## [What the task requires]
In the material below, find the line containing "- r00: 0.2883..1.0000" and the line containing "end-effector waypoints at", then reproduce exactly both of them and every line between, and nothing else.

## [Records to use]

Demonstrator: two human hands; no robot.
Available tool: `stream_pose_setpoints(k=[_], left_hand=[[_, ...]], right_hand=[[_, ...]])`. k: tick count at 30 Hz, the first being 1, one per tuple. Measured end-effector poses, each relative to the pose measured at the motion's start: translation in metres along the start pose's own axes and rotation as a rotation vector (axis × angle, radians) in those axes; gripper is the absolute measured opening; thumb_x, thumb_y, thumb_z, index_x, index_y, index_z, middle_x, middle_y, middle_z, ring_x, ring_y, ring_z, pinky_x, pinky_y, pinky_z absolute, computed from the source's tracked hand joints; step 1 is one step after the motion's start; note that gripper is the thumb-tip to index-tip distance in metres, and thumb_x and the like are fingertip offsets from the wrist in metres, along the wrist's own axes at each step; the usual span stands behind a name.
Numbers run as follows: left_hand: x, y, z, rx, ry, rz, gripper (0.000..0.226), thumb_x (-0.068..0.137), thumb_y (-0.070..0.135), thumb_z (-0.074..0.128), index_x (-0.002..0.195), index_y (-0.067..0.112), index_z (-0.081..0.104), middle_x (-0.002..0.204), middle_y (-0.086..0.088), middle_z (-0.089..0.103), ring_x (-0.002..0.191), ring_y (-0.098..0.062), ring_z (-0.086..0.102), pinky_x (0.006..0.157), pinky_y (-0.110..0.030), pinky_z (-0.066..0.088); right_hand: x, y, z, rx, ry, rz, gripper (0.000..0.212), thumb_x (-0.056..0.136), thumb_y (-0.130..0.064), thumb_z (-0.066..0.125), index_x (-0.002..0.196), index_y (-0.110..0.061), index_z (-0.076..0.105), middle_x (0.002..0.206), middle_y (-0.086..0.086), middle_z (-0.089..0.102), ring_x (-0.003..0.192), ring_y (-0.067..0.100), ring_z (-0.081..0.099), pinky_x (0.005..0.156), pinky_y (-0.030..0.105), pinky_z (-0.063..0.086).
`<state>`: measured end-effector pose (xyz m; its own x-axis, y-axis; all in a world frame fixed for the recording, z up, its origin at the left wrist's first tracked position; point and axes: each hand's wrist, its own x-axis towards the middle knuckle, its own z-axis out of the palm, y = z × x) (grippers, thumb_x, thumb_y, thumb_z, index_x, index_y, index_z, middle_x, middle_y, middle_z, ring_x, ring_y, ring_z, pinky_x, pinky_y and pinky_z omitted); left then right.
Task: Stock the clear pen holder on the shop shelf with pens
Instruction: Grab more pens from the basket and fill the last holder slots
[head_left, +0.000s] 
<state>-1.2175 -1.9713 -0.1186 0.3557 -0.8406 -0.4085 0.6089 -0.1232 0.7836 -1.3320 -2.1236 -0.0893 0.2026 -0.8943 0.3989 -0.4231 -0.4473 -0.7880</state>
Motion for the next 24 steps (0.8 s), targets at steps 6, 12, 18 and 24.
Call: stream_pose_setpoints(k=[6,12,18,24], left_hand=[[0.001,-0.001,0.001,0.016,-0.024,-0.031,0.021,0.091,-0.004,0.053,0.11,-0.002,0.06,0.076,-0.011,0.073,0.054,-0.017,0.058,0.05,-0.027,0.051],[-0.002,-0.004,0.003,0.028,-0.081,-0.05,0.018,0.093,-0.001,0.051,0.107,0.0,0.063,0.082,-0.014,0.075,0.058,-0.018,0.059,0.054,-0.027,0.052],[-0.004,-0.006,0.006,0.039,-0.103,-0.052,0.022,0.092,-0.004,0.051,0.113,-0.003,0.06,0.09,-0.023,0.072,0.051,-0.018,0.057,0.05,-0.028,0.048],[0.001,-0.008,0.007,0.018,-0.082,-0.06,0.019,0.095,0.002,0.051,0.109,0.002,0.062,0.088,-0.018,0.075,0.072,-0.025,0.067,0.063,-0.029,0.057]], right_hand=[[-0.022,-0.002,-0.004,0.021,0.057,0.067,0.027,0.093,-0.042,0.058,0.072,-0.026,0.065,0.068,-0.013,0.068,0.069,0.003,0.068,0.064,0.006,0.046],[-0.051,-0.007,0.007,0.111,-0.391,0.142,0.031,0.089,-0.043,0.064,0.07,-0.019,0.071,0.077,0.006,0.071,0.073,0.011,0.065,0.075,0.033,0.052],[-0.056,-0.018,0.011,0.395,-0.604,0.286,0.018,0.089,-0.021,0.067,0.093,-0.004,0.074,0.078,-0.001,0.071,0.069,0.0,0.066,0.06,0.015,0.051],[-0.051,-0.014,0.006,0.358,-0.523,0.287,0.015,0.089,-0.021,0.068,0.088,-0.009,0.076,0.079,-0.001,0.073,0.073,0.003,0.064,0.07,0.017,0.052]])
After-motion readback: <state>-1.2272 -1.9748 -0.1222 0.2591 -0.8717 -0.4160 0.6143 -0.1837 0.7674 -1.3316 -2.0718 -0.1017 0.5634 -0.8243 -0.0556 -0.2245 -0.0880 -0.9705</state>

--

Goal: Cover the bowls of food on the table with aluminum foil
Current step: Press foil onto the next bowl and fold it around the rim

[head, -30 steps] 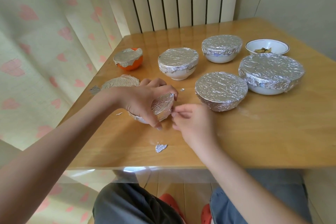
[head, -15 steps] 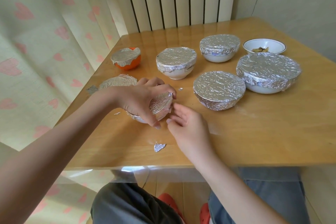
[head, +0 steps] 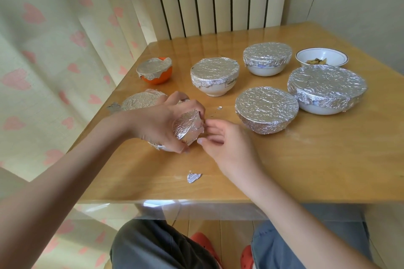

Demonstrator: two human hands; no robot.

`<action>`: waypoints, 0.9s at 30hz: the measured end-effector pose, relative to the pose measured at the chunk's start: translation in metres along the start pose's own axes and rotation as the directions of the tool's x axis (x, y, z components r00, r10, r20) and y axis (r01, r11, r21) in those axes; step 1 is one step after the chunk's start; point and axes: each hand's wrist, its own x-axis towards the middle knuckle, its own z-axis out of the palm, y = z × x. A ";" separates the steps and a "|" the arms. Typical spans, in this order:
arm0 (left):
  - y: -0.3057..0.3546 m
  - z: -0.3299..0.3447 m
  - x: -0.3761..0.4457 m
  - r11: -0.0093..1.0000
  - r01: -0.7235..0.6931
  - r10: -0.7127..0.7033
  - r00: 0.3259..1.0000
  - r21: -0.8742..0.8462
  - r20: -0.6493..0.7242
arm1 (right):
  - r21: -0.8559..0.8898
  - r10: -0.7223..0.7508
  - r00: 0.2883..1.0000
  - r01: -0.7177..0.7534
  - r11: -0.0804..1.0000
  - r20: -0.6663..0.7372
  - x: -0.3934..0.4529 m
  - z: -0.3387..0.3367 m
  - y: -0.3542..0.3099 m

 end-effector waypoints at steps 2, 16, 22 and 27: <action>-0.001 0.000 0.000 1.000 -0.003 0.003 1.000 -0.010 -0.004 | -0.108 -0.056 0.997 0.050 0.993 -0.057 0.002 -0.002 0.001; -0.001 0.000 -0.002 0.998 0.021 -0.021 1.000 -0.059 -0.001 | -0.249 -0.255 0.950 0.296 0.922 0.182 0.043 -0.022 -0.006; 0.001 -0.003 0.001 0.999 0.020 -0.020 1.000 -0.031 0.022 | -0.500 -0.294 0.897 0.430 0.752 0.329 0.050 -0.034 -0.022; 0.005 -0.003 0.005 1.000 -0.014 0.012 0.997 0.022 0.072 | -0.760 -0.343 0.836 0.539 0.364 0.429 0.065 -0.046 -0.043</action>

## [Reply to the exercise]
  - r00: 0.2883..1.0000
  - r01: -0.7177..0.7534
  - r11: -0.0804..1.0000
  - r20: -0.6663..0.7372
  - x: -0.3934..0.4529 m
  - z: -0.3387..0.3367 m
  - y: -0.3542..0.3099 m

 end-effector waypoints at steps 2, 16, 22 and 27: <action>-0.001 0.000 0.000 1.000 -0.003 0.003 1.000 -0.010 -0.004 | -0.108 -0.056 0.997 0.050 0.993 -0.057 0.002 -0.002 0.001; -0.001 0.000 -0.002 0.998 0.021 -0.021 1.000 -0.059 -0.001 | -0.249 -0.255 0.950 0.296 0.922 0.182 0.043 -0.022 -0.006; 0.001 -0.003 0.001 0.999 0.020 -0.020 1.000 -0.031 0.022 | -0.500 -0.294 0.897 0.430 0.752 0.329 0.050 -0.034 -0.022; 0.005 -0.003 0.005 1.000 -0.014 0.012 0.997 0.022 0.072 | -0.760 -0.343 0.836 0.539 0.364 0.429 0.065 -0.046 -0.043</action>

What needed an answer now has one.